Ten: She stifled a shudder when the scanner went over them, front to back, and everyone’s badge briefly lit at the ping. Her foot would take out the guard, and her fist would bring down Steiner. The driver and second guard would be shot, but not fatally. Harmony . . .

Oh, God. She’ll think I’m betraying her.

“I want them both in ankle cuffs the instant we hit the yard,” Steiner said as they inched forward and the security gate slid shut behind them. They were within WEFT’s fences, and she smirked when Steiner relaxed, clearly thinking there was no way out.

“Sir,” Harmony protested as the van pulled to a wide security door and stopped. Six men in snow-camo coats waited under the harsh security light. Five went to the van where Jack was, a loud commotion rising when the van’s wide back door swung open. Beside her, Allen quietly hyperventilated, guessing how this was going to go down and bulking his oxygen up.

Thirty: She sat unmoving when their side door rattled open and Steiner swung out onto the pavement. She could hear shouted demands for Jack to get moving. “Sir!” Harmony launched herself out of the van after Steiner, her loud protests echoing off Opti’s thick walls.

“Out. Now,” the guard across from her said, and she stood, remembering where he had been sitting and how it would feel when she launched herself at him in about fifteen seconds. She held a hand to Allen, and he eyed her from under a low, pained brow.

“For what it’s worth, thank you for coming for me,” he said, his voice soft with guilt.

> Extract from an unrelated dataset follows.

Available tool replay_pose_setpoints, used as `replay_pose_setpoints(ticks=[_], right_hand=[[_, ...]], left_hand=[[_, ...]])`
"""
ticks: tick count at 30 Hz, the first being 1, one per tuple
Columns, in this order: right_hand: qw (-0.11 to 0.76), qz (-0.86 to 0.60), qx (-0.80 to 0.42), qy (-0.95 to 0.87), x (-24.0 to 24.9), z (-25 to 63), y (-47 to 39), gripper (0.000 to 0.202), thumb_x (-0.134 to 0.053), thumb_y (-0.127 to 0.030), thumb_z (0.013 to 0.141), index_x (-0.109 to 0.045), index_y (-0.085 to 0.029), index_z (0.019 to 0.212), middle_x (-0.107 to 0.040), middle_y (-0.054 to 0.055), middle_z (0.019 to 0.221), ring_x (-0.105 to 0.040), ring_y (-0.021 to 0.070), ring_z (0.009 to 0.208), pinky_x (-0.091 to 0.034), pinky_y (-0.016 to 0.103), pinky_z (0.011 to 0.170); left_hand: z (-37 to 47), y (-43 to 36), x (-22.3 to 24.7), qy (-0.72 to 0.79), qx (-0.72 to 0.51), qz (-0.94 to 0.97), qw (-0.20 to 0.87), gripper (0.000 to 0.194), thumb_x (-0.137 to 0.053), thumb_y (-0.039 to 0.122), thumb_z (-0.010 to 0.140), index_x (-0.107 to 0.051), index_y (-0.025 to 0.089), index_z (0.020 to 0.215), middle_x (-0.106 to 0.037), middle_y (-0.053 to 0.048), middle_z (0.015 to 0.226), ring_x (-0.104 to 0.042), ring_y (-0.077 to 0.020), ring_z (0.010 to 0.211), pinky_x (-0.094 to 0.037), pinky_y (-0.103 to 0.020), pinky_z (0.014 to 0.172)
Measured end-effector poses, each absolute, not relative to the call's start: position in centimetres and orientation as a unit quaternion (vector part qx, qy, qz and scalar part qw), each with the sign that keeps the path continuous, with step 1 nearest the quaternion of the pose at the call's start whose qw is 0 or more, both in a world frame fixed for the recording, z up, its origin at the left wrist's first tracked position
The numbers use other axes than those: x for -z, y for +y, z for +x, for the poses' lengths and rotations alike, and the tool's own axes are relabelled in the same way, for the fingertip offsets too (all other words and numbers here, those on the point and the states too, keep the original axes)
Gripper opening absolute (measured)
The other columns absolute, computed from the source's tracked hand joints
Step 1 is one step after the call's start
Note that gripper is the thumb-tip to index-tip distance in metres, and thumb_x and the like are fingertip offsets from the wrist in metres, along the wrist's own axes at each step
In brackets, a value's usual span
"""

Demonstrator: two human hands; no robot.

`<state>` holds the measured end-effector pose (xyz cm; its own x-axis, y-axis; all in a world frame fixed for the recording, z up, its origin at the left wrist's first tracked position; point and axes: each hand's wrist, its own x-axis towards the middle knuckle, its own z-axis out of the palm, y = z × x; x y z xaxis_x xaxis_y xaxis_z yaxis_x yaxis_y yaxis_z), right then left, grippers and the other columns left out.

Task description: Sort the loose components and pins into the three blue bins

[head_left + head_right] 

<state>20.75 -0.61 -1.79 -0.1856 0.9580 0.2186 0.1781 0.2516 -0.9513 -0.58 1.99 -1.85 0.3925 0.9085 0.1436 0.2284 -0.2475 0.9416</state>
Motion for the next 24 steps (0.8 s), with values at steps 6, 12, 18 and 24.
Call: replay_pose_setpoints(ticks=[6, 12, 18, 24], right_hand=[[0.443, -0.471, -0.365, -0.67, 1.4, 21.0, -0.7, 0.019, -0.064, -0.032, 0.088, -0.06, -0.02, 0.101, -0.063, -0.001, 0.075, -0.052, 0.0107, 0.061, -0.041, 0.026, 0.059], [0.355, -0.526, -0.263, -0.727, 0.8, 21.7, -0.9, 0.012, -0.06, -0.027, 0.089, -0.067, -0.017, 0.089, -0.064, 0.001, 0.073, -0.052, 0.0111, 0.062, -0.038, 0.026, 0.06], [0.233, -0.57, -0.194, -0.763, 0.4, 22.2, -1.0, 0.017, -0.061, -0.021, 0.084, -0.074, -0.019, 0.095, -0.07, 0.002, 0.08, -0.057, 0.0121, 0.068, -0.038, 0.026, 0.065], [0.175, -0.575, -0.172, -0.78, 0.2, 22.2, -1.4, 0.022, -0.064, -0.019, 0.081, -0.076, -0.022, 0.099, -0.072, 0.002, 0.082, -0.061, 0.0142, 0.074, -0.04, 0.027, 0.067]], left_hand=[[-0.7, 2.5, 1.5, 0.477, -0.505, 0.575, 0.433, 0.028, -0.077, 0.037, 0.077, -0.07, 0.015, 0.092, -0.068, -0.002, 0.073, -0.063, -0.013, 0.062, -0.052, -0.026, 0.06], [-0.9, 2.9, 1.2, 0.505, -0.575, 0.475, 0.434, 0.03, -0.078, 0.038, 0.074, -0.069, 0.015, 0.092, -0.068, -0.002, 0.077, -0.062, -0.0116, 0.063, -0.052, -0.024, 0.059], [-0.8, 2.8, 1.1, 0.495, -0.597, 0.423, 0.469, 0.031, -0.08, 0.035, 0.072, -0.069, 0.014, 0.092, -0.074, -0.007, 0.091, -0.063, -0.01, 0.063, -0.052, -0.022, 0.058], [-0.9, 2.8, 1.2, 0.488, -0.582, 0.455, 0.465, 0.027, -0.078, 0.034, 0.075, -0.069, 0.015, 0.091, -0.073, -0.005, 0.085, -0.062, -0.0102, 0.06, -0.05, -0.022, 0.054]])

“Thanks for saving my ass in St. Louis,” she said, and he smiled, fitting his hand into hers, cold from the ice pack and knobby. He groaned when she pulled him up and they made their way to the opening. Moving slow and careful, Allen held on to the van as he lurched to the salt-stained asphalt.

“Five seconds,” he whispered, and her pulse quickened.

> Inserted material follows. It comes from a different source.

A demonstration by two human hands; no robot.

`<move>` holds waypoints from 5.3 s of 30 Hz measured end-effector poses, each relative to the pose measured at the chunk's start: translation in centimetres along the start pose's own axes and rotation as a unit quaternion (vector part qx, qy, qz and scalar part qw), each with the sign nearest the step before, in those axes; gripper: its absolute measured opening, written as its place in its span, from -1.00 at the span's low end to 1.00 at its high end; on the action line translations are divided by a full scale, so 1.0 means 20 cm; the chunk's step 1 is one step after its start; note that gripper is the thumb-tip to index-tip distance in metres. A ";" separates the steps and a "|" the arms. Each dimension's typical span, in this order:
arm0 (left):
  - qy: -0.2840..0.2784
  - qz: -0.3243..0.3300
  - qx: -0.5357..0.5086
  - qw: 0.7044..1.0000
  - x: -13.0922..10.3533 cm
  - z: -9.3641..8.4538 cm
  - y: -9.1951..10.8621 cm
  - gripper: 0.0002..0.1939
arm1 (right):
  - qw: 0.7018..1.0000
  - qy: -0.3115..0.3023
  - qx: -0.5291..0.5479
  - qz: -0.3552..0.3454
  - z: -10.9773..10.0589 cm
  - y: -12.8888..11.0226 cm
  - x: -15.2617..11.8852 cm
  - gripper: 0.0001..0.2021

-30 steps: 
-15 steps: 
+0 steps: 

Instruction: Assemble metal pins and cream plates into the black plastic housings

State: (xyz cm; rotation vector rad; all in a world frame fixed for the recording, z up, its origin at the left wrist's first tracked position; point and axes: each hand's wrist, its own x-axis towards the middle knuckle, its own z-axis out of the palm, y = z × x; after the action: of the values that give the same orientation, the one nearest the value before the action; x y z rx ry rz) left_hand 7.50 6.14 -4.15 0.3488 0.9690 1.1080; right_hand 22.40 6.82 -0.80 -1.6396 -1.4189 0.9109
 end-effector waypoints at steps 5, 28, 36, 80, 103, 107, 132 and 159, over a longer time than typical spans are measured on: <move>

She looked across the fenced-in yard to where Jack was being manhandled out of the van. Counting the original four guards in the van, there were now nine men circling him to her one, and she laughed at how badly they misjudged her. Cool steel glinted in the security light, and she looked up, her breath obscuring the few stars that made it through Detroit’s light pollution.

“Not another word, Beam!” Steiner exclaimed, his implacable calm finally cracking.

Ticked, Harmony stalked to the wide door being held by another agent, an irritating whine of an alarm obvious. She vanished inside, and a knot of worry tightened. Three seconds?

“You don’t have to push!” Jack complained, and Peri’s eyes flicked up. She froze as their eyes met and Jack, his hands cuffed before him, made a “well?” gesture. Peri froze. Does he think I’m going to save him, too?

“Detroit!” Steiner shouted, clearly cold as he stomped toward the doors in his light WEFT jacket. “If I wanted to work at the North Pole, I would have signed up to be one of Santa’s helpers! My God! Why is it so cold? Who knows where my office is?”

“Now, Peri.” Allen took her hand. “I’m going to miss you.”

But she couldn’t look away from Jack, hating his crafty, knowing look.

“Tell Harmony I’m after Michael,” she whispered, his hand slipping from hers when the guard behind them gave her a shove. “And to not find me. And Silas that . . . I’m sorry.”

“Go,” Allen whispered. “Or you’re going to miss your window!”

As if somehow knowing, Steiner turned, his face suddenly slack as he stood in the doorway. But it was too late, and giving in, she flipped him off, smiling as he bellowed for someone to down her. He had forgotten drafting worked backward, and it was going to cost him everything.

Reaching out with her mind, she found a still-point of distraction, forty-five seconds in the past. Her breath came in, and she used it to expand her reach, wrapping her psyche around a three-block area. She could go wider, but she didn’t need to. Eyes opening, she watched the light spilling from the hot flood lamps drop an inky blue to hit the ground and billow up until it dissipated through the world and everything stopped.